As a non-lisper, a recent Emacs convert, and a regular reader of your blog, I say, keep on keepin’ on. Whatever else might be worth doing in the Emacs world, those early rungs on the ladder are worth helping people with.
I’m really not much beyond making customizations to my .emacs, but it’s clear to me after 4 or 5 months of Emacs use, that I eventually need to start up the ladder. The pains of Emacs (shall we not admit that their are some?!) are only outweighed and overcome by its programmability. And I suspect that you don’t need to get to the top of the ladder to dispense with many of those pains.
Thanks.
Hi. I like your posts in the Planet Emacsen stream. Keep up the posts and the open comments section.
One of the things I want to write in Emacs Lisp is a Make-like system to prep my .emacs.d directory to make autoloads and byte-compiled files. Why not use GNU Make? Well that’s not installed on Windows. I use Ruby rake for now, but I want to get rid of that dependency.
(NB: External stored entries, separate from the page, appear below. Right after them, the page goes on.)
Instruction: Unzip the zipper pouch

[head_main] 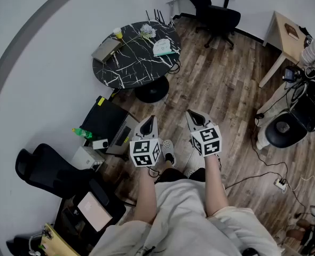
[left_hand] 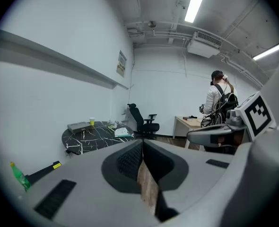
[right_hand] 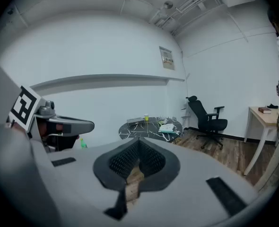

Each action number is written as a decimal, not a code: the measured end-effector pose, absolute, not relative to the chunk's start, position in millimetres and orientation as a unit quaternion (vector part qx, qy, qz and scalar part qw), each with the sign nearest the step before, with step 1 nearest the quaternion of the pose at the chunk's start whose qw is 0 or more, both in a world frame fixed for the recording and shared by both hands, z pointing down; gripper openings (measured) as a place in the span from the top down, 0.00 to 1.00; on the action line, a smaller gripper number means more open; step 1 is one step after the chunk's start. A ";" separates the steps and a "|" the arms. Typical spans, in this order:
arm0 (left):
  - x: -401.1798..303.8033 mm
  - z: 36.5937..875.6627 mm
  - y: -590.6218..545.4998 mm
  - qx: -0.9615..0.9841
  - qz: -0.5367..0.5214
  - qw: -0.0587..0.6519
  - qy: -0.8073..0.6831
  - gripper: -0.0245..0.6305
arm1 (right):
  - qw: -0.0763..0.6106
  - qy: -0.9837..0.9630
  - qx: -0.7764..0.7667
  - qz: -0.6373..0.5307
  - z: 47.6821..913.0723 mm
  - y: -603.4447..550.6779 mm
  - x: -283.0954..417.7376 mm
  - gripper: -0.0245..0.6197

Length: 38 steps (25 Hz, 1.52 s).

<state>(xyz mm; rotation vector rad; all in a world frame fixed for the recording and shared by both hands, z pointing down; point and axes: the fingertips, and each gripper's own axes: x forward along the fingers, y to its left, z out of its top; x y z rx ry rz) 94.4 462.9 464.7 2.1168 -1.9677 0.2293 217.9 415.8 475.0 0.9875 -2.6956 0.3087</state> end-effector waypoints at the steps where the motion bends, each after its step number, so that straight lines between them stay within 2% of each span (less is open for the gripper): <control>1: 93.5 463.1 464.0 0.724 0.076 0.120 -0.676 0.93 | 0.126 -0.926 0.340 0.105 473.9 415.8 217.9 0.96; 10: 90.3 456.6 461.0 0.727 0.080 0.105 -0.673 0.93 | 0.125 -0.925 0.344 0.101 472.4 407.6 215.8 0.96; 14: 91.0 444.4 460.4 0.727 0.108 0.070 -0.675 0.93 | 0.145 -0.920 0.348 0.111 479.1 402.4 218.6 0.97; 17: 87.5 440.6 454.9 0.724 0.117 0.068 -0.676 0.93 | 0.130 -0.922 0.345 0.120 478.5 397.8 220.1 0.95; 20: 80.4 448.3 446.5 0.722 0.124 0.078 -0.677 0.91 | 0.139 -0.923 0.334 0.129 486.0 392.4 215.5 0.88; 24: 72.9 458.9 431.5 0.719 0.123 0.099 -0.677 0.80 | 0.152 -0.925 0.317 0.145 497.0 384.0 209.5 0.79; 28: 67.5 473.0 409.1 0.726 0.123 0.128 -0.664 0.76 | 0.166 -0.924 0.306 0.160 510.1 368.8 201.9 0.73; 33: 49.2 488.4 370.7 0.726 0.114 0.151 -0.661 0.74 | 0.200 -0.915 0.304 0.176 534.7 337.6 193.3 0.71; 38: 25.1 496.1 317.1 0.733 0.125 0.165 -0.648 0.74 | 0.197 -0.909 0.317 0.188 535.2 286.7 176.5 0.70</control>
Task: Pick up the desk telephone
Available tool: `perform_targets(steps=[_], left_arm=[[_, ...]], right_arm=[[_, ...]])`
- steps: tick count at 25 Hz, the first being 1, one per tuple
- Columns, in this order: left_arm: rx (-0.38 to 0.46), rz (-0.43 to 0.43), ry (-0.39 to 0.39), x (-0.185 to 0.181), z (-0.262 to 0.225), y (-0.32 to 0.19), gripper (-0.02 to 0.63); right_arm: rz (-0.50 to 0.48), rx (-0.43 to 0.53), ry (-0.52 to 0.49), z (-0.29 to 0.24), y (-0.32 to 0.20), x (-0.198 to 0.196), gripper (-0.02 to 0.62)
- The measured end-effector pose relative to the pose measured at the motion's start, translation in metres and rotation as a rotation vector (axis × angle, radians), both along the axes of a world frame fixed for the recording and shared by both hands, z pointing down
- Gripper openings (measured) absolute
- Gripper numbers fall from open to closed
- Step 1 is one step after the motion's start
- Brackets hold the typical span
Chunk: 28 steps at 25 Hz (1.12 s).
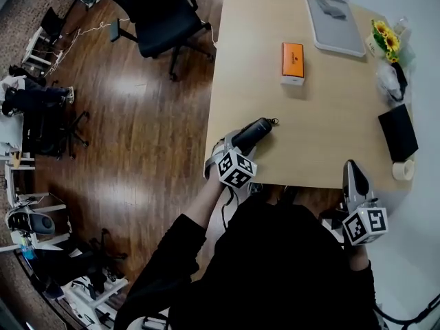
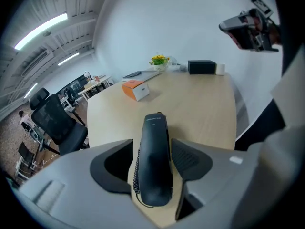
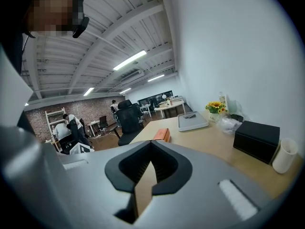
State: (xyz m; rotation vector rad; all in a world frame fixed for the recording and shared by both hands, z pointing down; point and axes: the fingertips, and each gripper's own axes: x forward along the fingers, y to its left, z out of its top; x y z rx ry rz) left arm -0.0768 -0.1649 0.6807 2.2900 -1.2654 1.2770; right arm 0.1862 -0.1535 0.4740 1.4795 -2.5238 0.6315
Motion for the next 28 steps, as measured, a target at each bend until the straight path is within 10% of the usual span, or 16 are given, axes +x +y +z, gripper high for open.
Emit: perform_targets(steps=[11,28], left_arm=[[-0.249,0.049,-0.034,-0.003,0.052,0.004,0.275],[-0.318,0.12,-0.086,0.003,0.067,0.0,0.267]], right_arm=[[0.0,-0.01,-0.011,0.0,-0.006,-0.004,0.0],[-0.024,-0.029,-0.028,0.014,-0.013,-0.007,0.0]])
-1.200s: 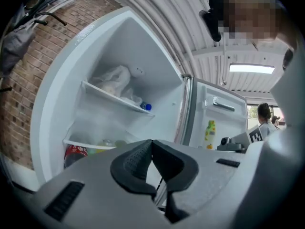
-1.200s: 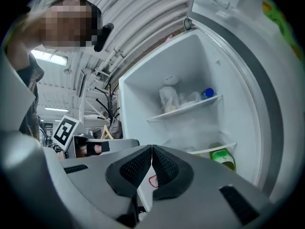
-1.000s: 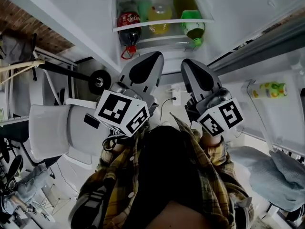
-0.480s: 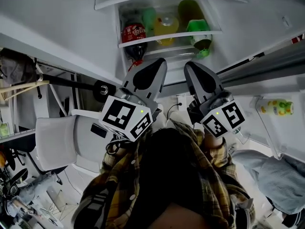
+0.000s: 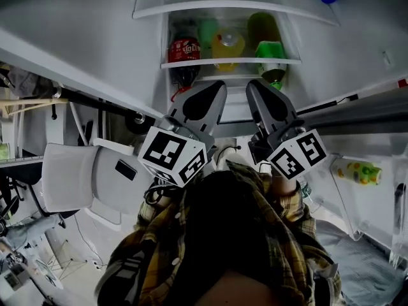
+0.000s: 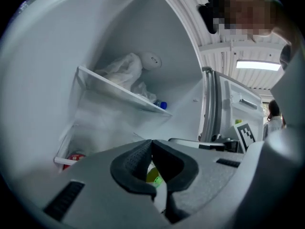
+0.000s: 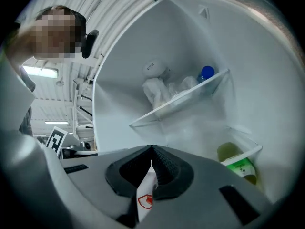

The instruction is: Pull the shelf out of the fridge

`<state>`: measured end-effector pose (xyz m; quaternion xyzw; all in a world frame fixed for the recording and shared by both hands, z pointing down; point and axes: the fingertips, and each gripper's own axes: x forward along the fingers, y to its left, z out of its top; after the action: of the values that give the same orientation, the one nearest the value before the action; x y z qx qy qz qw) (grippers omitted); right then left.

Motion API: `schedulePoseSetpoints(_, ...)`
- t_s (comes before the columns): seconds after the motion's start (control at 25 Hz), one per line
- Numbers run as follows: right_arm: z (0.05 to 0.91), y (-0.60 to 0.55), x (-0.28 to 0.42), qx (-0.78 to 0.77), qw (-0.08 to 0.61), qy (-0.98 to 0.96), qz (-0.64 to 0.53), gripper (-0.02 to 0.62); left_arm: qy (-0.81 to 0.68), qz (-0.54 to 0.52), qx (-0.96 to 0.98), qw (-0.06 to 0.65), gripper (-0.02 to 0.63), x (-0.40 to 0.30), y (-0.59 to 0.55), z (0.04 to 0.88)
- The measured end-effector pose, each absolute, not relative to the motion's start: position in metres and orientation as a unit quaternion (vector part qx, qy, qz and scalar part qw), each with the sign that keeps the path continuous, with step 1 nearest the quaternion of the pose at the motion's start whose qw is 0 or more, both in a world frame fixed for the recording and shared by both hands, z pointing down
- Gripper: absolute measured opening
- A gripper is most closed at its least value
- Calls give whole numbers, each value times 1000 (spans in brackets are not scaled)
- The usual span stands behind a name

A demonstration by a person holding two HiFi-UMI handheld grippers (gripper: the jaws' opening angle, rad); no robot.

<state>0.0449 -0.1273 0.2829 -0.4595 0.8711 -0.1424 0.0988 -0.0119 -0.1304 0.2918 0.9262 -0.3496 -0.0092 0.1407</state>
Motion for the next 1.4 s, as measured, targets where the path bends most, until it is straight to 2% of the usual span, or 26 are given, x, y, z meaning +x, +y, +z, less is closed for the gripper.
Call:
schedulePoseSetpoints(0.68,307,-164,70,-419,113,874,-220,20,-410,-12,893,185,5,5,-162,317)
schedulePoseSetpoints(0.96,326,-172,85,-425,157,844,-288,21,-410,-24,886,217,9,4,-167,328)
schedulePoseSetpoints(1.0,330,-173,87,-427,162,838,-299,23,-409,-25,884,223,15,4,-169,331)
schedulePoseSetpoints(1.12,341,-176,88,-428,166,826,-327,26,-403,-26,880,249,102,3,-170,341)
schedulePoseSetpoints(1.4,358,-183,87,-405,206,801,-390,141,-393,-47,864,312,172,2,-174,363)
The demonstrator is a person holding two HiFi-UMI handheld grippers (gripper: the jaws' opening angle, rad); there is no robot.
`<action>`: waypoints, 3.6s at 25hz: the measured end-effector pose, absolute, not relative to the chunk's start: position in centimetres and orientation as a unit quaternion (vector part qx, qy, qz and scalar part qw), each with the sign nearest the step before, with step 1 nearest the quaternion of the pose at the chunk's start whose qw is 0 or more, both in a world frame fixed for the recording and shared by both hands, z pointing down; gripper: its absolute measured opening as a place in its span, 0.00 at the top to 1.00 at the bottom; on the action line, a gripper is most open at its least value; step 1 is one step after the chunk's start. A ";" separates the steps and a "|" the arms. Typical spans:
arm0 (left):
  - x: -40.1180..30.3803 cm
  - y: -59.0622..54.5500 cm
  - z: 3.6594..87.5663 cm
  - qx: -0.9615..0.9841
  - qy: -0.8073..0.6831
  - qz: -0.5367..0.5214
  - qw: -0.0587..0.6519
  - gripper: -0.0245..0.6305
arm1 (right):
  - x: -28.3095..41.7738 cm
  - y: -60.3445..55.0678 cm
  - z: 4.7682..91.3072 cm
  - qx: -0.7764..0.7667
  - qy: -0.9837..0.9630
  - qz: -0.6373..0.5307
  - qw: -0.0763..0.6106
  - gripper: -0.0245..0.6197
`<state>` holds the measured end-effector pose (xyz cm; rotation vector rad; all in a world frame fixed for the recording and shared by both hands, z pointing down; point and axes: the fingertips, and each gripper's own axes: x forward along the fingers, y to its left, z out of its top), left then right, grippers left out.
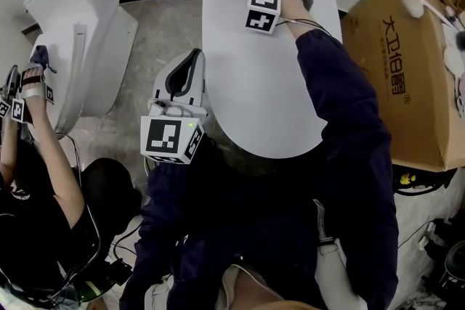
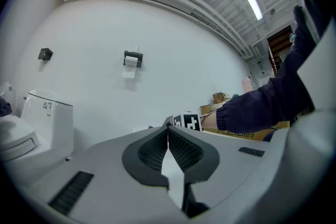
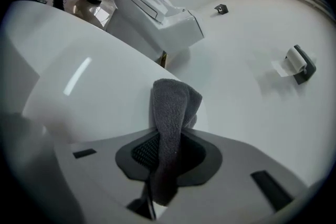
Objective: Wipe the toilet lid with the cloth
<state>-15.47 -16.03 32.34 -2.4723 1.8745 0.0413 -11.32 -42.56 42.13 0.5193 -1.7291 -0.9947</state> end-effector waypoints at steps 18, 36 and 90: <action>-14.2 -15.3 29.6 -0.811 0.582 0.021 0.047 0.94 | -8.6 -28.4 43.5 0.134 -0.737 -0.371 0.549 0.84; -13.9 -14.0 30.0 -0.819 0.571 0.031 0.045 0.94 | -5.4 -14.6 44.5 0.089 -0.739 -0.344 0.572 0.84; -18.7 -12.9 33.2 -0.780 0.624 0.034 -0.010 0.94 | -17.9 -42.4 41.9 0.181 -0.684 -0.470 0.528 0.84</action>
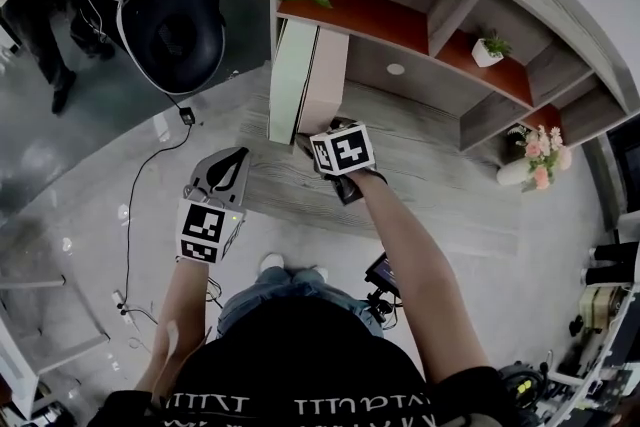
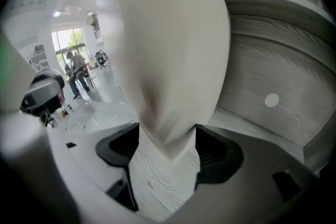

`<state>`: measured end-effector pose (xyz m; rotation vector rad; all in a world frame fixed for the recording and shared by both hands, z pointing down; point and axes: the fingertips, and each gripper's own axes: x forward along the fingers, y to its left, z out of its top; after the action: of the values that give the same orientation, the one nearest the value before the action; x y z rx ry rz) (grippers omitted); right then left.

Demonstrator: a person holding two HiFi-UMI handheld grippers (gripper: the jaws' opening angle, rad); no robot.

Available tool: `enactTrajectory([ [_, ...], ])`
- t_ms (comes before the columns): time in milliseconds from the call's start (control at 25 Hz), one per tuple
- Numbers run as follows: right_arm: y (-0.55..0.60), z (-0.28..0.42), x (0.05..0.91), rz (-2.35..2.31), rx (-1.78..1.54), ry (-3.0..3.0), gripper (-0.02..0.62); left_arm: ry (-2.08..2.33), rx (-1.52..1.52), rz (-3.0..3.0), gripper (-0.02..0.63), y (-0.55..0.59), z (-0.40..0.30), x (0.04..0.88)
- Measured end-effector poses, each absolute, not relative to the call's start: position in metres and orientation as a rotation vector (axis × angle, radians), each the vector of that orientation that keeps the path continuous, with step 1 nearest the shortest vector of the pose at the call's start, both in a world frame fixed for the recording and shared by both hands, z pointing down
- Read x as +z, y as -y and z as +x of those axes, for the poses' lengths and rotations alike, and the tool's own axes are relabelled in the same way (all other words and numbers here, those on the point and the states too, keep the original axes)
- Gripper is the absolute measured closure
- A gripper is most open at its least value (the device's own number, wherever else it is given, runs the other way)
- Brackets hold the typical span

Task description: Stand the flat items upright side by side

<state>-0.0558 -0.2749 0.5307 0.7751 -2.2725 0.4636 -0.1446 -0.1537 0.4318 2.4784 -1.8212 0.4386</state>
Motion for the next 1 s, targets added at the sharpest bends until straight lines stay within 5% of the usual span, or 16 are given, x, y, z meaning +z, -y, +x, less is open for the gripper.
enactTrajectory([
  [1000,0.303,-0.055,0.530,0.691,0.305,2.253,0.259,1.895,0.421,2.429,0.592,0.162,-0.160,0.427],
])
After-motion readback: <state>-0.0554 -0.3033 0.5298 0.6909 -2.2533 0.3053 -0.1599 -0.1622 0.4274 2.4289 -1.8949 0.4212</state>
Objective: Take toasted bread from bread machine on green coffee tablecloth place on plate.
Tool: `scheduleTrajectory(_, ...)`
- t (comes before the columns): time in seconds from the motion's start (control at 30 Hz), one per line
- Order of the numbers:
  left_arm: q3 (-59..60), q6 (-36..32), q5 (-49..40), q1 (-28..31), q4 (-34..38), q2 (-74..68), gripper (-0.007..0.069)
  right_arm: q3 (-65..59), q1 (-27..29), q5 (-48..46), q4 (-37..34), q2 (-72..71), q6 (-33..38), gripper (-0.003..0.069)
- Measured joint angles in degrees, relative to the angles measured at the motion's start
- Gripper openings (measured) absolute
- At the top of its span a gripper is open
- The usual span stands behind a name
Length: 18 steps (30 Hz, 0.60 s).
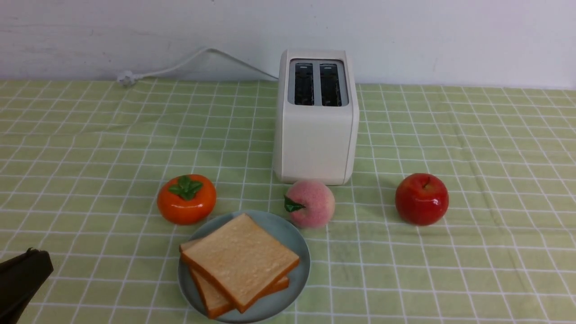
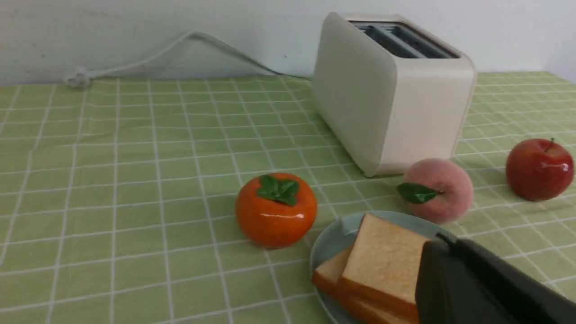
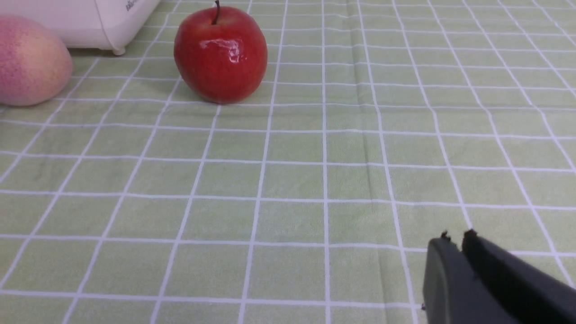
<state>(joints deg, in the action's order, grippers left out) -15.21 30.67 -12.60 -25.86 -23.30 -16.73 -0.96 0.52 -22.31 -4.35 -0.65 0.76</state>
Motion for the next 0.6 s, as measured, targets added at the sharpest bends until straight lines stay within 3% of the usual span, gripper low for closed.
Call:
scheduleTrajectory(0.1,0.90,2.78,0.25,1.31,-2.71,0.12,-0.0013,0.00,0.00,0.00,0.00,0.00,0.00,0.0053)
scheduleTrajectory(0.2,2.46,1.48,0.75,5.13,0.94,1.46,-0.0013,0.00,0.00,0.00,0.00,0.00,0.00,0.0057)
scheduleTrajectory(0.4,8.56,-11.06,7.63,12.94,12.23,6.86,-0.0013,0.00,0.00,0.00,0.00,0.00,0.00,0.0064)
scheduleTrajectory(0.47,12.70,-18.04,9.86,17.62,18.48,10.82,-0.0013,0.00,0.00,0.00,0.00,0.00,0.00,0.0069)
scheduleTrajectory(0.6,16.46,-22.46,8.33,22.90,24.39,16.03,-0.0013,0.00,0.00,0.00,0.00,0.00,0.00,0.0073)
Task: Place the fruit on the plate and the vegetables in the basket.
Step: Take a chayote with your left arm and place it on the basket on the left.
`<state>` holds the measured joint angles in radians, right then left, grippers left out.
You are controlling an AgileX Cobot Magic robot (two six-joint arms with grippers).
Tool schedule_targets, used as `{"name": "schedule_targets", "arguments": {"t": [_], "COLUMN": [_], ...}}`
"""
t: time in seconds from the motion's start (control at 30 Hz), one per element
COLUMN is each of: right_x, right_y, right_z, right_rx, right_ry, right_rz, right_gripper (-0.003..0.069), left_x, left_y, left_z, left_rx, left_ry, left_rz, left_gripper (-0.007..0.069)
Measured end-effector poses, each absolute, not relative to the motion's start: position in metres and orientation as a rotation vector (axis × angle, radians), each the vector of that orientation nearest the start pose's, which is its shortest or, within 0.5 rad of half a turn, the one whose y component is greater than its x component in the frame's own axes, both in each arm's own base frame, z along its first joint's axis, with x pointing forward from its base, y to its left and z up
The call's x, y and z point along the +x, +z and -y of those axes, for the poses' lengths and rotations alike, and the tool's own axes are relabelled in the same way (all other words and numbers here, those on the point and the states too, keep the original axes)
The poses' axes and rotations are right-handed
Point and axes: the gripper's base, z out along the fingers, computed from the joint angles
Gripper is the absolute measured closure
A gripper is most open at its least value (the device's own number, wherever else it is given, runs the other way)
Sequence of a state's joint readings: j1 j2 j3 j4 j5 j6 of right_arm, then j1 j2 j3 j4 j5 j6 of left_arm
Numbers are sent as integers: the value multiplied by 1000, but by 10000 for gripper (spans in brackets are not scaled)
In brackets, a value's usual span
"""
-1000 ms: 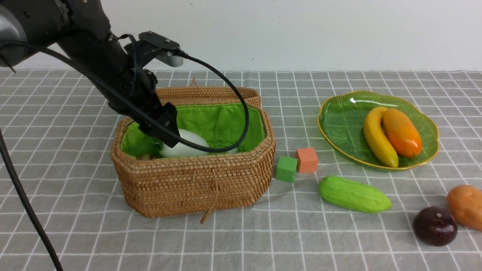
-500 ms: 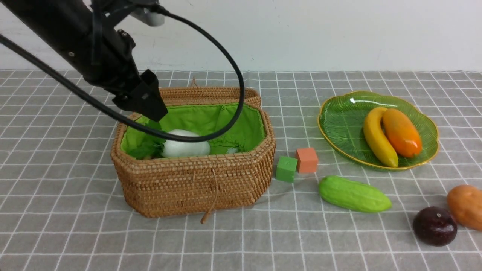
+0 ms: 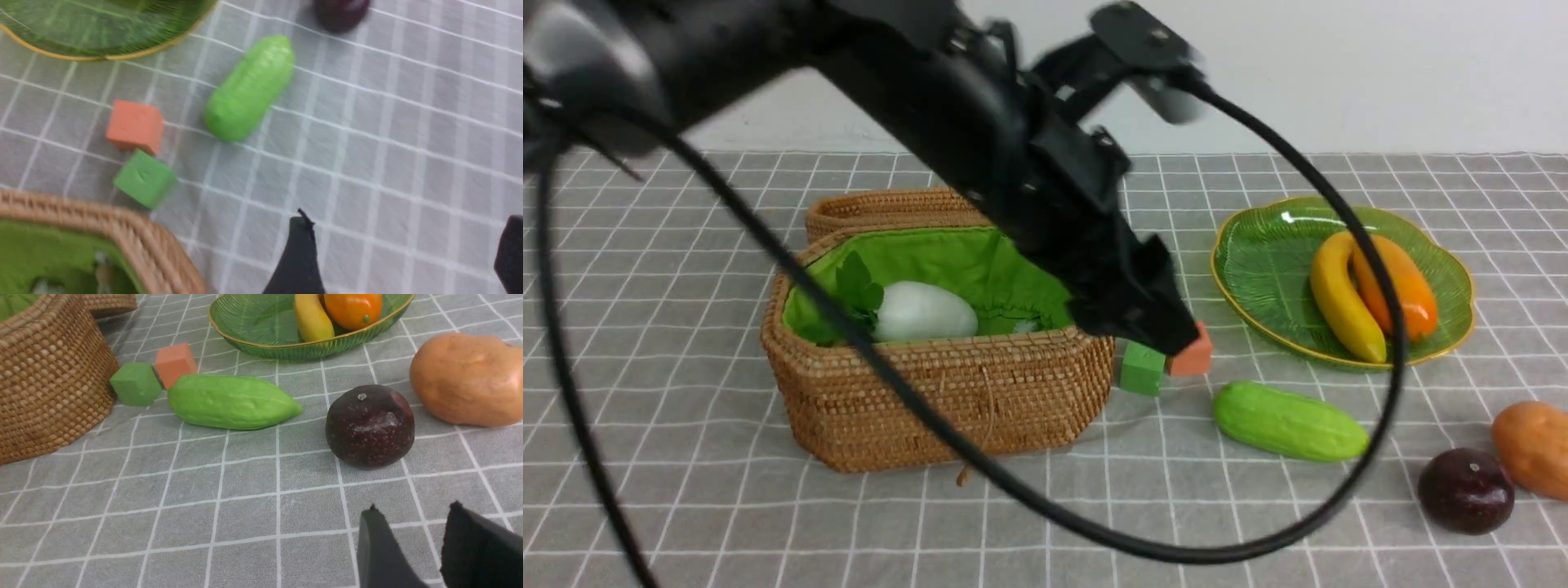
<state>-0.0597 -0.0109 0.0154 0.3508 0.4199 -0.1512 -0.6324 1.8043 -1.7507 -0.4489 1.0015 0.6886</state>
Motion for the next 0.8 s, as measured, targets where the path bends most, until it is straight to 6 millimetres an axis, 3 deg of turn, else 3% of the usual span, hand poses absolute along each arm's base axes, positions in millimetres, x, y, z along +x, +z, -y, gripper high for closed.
{"name": "schedule_targets", "arguments": {"t": [0.1,0.23,0.33,0.37,0.53,0.8], "right_x": [52,52,52,52,52,52], "right_y": [173,173,173,173,173,173], "right_z": [-10,-10,-10,-10,-10,-10], "right_rx": [121,121,121,121,121,121], "right_ry": [209,209,209,209,209,209], "right_rz": [-1883,-1883,-1883,-1883,-1883,-1883], "right_gripper": [419,419,419,419,419,419], "left_x": [314,319,321,323,336,346], "left_y": [334,302,283,267,234,203], "left_z": [303,345,358,366,380,393], "left_rx": [1373,1554,1648,1706,1733,1695], "left_ry": [-427,-222,-164,-142,-141,-152], "left_rz": [-2049,-1914,-1841,-1801,-1721,-1690], "left_gripper": [42,42,42,42,42,43]}}
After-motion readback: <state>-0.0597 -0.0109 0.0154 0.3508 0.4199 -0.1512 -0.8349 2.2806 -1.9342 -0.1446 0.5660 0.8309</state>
I haven’t gotten very far with this project though because of time constraints, lack of full Emacs Lisp grok, and I already a solution that is “good enough”. I wonder if this wheel has already been invented.
@Scot – thanks for the comment. You’re right that you don’t need to be an expert to significantly improve your own emacs experience. Almost all of the niggles that I have with emacs have been resolved.
Now that I’ve fixed my gripes, one of the main activities that I’m still doing at the moment is moving external utilities into emacs where it makes sense to do so to avoid the context switch that I have when I need to use an external shell.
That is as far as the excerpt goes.